A friend gifted me a vanilla strawberry hydrangea (paniculata) three years ago, and it has finally grown taller than I am.
I planned for this to happen someday. I purposefully planted it outside my kitchen window and near the patio so eventually I could enjoy the huge blooms while I make my coffee in the morning, and gain a little privacy as I walk to the raised beds.
But this week, it took me a moment standing under it to realize the time had come; a plant that started at approximately a foot tall was looming over my head at over six feet after I had cared for it.

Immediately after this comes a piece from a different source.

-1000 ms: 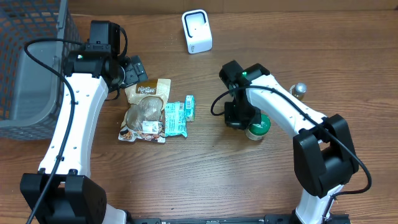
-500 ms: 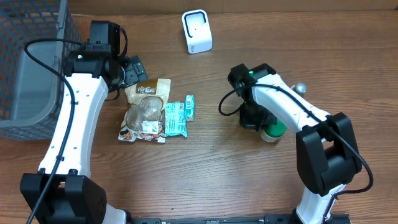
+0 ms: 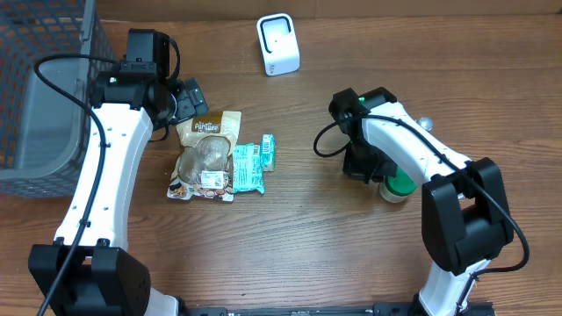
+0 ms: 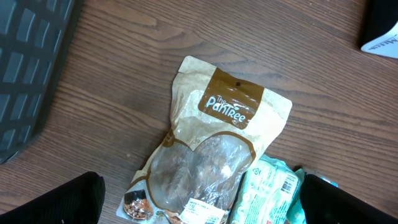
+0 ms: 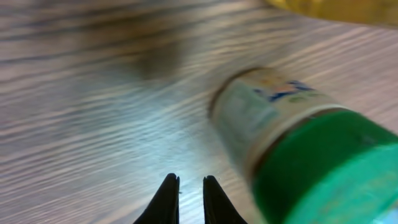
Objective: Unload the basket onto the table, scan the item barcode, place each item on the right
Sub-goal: 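Move the right gripper left toward the Kleenex tissue pack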
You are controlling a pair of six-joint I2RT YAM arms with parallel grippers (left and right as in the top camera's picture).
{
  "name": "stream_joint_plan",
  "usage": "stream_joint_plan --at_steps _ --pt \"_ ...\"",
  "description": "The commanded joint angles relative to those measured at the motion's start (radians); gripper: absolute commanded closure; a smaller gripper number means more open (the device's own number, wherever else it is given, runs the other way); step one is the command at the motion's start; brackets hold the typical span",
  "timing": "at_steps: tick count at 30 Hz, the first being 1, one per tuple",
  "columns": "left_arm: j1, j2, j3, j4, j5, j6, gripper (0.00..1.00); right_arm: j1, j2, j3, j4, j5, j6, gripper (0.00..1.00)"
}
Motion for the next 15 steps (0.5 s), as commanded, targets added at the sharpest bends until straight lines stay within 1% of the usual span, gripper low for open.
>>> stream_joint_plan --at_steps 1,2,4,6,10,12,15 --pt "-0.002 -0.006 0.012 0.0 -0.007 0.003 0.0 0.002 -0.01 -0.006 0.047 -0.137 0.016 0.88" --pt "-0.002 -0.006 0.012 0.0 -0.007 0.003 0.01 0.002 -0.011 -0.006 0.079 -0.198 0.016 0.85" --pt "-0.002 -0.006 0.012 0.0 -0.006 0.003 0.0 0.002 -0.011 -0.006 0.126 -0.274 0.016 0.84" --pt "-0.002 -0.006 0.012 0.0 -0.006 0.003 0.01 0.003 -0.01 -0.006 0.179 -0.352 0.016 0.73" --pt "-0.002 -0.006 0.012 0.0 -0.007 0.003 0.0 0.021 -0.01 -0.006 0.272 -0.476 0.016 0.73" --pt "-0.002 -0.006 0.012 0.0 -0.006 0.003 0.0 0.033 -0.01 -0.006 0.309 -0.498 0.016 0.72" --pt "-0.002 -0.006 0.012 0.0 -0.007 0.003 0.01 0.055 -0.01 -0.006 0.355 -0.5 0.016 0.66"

As a gardener, this moment was a significant first for me. Emotionally, we don’t expect small things to outgrow us, even if logically we know it to be true. We don’t expect to look up at something we helped to grow with a sense of awe that it no longer needs us in the same way.
I trimmed off some lower branches that drooped during the last rain and kept only the strongest stems that can hold up the heavy blooms. Other than that, I don’t have to baby it anymore. It’s got strong roots developed from good soil, bright sunlight, and enough water. I get to admire it now from my kitchen window with no real maintenance.
Fruits of my labor.
You see where this is going, right?
Our children outgrow us, and when it happens, there’s a moment when we recognize we no longer have to culitvate their lives for them, and we can sit back and admire how far they’ve come, and of course, help them if their leaves start to wilt. (Okay, that metaphor didn’t end the way I expected, but you get the picture).
The garden has taught me that empty nesting is a bittersweet time for awe, joy, nostalgia, reflection, observation, rest, rejuvenation, and the cultivation of a new stage in my own life.
But most of all, standing under that plant, I breathed a little deeper since something bigger than myself had taken over after I had done my part. As the plant provided me shade, I felt safe under its blooms, almost sensing its gratitude for helping it reach this point.
Even creative work outgrows us, and maybe we outgrow it, too, in a way, since our writing style changes over time as we learn. My debut novel, THE WARNING, came out in June, and is slowly creating its own roots and finding readers. Some have already sent me messages about how much they loved it. It’s so weird that an idea I had almost ten years ago is now in bookstores across the U.S. and I have no real control over how much it grows at this point in the process. It has outgrown my effort. Every new reader that I hear from brings me that same sense of awe and connection. You never know where your creative work will end up, and who will be inspired by it.
However, an acquaintance said something striking to me recently, that I’d like to unpack. They said watching me achieve my dream made them feel bad and like their life was too small.
I didn’t know what to say. Their raw honesty struck a note, so I gave them a pep talk (even though they gross way more than my teaching salary and writing combined) since I knew it was more about them and not about me.
But an inkling of shame and anger washed over me for a quick second, and I had to check my inner compass. Was I not supposed to dream big so other people didn’t feel bad? Fuck that. I’m a dreamer by nature—it’s how I survived and thrived through a rough childhood. Plus, I work my butt off teaching high school English full-time while writing since I’m the sole provider for my family. And who said I’m done dreaming?
I had to put up an emotional boundary so their insecurity didn’t become something I was stuck carrying.
So my message this week: Don’t let anyone dull your light. Fill your life with people who shine in their own ways, people who aren’t insecure or ego-driven, but who are inspired to live their lives authentically, so you can cheer each other on. And stand in joy and awe when they reach for the sky no matter how tall they get.
This topic reminds me of one of my favorite quotes from The Phantom Tollbooth:
“Does everyone here grow the way you do?" puffed Milo when he had caught up.
"Almost everyone," replied Alec, and then he stopped a moment and thought. "Now and then, though, someone does begin to grow differently. Instead of down, his feet grow up toward the sky. But we do our best to discourage awkward things like that."
"What happens to them?" insisted Milo.
"Oddly enough, they often grow ten times the size of everyone else," said Alec thoughtfully, "and I've heard that they walk among the stars.”
I love this so much. I planted a Siberian hibiscus this week in front of a shared fence that often fails- this morning I reminded myself the cracks are how the light gets through.
I also planted a wild rose earlier this summer. Both of these guys sit across from my garden bench and I’m excited to watch them grow.
When I first started gardening I didn’t give as much thought to how things would need space to fill in and grow tall. I think of the future so much more now.
I have terrible luck with hydrangeas but I think it might be our climate. I am trying to be more careful with them. I am so much more careful now.
I dream big but I sometimes struggle with envy. This past week I was envious of my friends’ blooming garden in her new home. I couldn’t quite believe all that she had created in one year and I felt like less things were blooming in my garden which I have been cultivating for six years. I didn’t say this to her, instead I said how amazed I was by what she had created in such a short time span and that the act of doing that gives me hope. Which is true. And her garden reminded me that I could probably pay a little more attention to mine - and doing that put me back in myself and in my gratitude for what I had cultivated and for my hopes for what I want to create in the future.